RECORDED DATA START

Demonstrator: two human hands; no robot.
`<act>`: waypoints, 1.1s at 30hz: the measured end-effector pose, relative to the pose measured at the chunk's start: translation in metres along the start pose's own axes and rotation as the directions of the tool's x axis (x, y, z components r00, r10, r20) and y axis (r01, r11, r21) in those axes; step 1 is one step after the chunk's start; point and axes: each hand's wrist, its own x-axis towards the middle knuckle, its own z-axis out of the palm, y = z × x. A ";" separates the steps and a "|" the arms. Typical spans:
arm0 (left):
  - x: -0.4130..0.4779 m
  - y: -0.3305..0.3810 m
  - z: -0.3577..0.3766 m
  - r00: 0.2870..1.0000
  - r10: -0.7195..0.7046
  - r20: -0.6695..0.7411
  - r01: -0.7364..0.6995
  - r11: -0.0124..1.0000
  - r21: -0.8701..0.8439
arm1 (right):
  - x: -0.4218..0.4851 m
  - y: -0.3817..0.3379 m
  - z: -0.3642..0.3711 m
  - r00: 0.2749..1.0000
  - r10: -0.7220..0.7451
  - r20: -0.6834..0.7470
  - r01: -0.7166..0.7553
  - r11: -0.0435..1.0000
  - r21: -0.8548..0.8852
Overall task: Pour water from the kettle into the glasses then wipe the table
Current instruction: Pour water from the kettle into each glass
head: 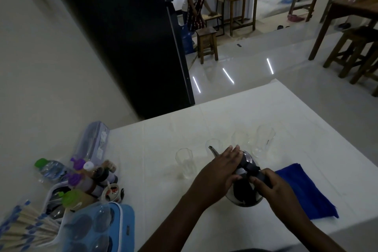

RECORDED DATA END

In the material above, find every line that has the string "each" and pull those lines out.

RESULT FOR THIS TASK:
`<act>`: waypoints, 1.1s at 30hz: the measured end-effector pose, relative to the pose measured at the chunk's start: translation in metres along the start pose's own axes and rotation as the directions of the tool's x axis (x, y, z components r00, r10, r20) and y axis (r01, r11, r21) in those axes; step 1 is one step after the chunk's start; point and axes: each hand's wrist, its own x-axis towards the middle knuckle, its own z-axis out of the palm, y = z × x. A ";" separates the steps and a "|" the arms. Typical spans:
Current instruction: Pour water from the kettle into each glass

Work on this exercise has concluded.